Loan growth for the quarter was at 5 percent, a JPMorgan note said quoting monthly data on sectoral loan exposure and quarterly credit and deposit released by the Reserve Bank of India.
Power and non-infrastructure sectors continued to be a drag; industrial credit contracted with textiles, chemicals, engineering and food processing declining anywhere between 6 and 12 percent. Aggregate credit was down 2.3 percent; infrastructure contracted 7 percent but it was largely on account of a 10-percent contraction in power, due to UDAY bond conversion. Growth in the mid-corporate and SME segments is also sluggish, so not all of this can be explained by disintermediation.

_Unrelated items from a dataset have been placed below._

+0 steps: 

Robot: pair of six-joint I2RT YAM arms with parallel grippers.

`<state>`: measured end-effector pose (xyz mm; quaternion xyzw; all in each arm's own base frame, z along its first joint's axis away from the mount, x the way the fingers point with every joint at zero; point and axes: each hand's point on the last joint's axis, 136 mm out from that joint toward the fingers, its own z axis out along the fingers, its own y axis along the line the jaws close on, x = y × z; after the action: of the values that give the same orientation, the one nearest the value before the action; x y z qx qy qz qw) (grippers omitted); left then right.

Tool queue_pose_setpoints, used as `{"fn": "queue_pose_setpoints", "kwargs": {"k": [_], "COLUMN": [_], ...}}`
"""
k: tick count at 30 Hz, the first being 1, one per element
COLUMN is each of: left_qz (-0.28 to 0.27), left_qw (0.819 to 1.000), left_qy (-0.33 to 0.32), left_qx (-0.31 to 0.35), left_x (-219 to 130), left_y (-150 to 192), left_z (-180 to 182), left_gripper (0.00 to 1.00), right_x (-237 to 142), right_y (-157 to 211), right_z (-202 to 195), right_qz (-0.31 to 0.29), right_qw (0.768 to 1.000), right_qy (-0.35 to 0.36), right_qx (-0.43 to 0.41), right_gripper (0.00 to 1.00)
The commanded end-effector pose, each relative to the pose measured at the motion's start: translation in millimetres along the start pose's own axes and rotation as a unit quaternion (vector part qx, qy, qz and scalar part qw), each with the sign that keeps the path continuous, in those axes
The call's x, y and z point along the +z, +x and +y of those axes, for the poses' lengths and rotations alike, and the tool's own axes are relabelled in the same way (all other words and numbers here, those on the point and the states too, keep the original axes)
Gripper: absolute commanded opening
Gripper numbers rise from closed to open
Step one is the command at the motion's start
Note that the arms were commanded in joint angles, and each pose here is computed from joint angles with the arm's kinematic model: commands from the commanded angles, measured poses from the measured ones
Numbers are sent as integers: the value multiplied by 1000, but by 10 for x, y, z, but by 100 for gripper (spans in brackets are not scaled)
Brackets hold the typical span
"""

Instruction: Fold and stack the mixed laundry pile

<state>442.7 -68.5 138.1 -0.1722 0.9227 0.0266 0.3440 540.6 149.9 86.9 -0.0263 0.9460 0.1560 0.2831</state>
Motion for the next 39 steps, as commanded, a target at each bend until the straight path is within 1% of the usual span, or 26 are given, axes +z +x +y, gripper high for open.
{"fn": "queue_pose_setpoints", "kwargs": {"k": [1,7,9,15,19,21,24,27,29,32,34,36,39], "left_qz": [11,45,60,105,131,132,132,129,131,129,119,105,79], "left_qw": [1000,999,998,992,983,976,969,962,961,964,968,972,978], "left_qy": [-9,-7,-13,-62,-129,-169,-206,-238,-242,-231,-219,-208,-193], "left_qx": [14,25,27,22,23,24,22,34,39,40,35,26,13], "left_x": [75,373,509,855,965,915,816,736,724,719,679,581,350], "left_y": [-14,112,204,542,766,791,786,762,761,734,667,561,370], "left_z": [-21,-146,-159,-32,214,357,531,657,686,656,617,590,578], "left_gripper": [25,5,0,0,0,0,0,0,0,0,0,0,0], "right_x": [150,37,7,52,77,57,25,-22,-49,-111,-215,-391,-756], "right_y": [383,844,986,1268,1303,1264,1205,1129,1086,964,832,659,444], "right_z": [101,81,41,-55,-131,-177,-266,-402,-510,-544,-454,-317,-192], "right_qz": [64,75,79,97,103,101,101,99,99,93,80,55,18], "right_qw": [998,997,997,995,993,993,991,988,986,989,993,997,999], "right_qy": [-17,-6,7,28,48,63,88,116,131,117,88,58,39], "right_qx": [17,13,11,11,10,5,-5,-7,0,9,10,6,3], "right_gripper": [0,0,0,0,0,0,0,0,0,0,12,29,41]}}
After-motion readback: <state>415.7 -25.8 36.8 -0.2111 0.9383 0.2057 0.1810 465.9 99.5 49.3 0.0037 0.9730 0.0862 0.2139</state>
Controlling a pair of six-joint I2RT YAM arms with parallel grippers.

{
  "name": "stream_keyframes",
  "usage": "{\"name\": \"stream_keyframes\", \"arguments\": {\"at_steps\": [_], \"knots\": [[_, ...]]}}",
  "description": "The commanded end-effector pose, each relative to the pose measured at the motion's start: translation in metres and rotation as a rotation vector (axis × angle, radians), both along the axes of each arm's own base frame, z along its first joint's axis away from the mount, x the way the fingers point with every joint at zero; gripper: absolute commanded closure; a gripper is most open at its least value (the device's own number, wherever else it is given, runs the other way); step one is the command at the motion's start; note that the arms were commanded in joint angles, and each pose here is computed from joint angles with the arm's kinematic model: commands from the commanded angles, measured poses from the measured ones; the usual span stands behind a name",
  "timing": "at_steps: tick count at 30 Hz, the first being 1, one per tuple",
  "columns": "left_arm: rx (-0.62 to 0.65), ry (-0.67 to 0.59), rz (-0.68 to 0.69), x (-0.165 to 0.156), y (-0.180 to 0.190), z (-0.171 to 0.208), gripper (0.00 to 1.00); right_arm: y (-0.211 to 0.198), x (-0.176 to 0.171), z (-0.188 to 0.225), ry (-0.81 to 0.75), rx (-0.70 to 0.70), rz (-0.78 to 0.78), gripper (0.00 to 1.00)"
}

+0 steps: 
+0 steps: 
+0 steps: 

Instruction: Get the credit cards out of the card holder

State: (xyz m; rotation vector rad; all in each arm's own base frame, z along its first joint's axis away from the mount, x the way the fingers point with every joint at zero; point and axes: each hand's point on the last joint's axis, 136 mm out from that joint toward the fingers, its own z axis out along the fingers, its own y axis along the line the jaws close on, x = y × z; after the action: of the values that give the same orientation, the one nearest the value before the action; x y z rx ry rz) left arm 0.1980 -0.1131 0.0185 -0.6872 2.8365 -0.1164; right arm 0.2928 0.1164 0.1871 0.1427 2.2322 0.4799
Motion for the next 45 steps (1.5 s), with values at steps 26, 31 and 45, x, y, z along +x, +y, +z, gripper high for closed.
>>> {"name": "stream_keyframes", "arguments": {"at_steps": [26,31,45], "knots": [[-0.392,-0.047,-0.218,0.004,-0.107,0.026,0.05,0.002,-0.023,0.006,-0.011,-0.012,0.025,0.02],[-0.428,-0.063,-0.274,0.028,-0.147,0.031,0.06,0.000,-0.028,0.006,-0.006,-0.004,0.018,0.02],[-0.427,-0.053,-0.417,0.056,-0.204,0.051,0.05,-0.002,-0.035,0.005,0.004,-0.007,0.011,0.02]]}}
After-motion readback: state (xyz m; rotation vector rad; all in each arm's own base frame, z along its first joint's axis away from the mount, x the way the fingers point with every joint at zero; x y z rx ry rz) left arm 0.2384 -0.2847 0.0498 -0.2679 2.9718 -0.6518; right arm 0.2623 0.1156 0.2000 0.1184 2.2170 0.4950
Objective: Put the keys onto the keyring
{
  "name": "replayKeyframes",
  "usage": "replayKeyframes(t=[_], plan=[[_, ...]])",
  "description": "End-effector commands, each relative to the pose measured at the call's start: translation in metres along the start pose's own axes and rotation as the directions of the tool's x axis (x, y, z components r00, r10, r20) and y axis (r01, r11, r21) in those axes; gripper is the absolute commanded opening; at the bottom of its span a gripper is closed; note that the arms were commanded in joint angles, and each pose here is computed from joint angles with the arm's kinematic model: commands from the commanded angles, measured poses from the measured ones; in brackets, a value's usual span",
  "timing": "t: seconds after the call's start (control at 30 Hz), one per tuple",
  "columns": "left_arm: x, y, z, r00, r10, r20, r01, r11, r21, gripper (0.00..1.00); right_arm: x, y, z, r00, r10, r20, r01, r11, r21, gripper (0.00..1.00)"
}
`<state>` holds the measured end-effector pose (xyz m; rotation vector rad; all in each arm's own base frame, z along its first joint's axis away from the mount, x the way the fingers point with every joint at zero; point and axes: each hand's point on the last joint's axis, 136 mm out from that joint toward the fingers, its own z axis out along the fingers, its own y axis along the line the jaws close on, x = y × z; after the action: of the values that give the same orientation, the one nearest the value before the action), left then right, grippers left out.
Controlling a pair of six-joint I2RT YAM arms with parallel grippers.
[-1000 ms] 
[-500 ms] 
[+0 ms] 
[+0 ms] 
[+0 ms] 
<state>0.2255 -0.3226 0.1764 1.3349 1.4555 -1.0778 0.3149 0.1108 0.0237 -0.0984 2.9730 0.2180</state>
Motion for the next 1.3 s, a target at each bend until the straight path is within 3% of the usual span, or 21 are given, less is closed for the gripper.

While much of the weakness on the corporate loans was anticipated, the worrying part was the slowdown in momentum of growth in retail loans, given retail has been the only growth driver for bank credit over the last few years. Both mortgages and non-mortgages slowed.
Quarterly deposit data, though, indicated public sector banks gained market share in CASA, although they continued to bleed market share in loans.
The December deposit data showed a 470-basis points improvement in system CASA ratio. Some of this could partly be due to the demonetisation impact, and might decline but JPMorgan expects the residual impact to be significant, and positive on banks’ balance sheet position.
“The improved liquidity position of non-SBI PSU banks is important because this could be an important driver for deposit rate cuts over the next 1-2 months,” the JPMorgan note said.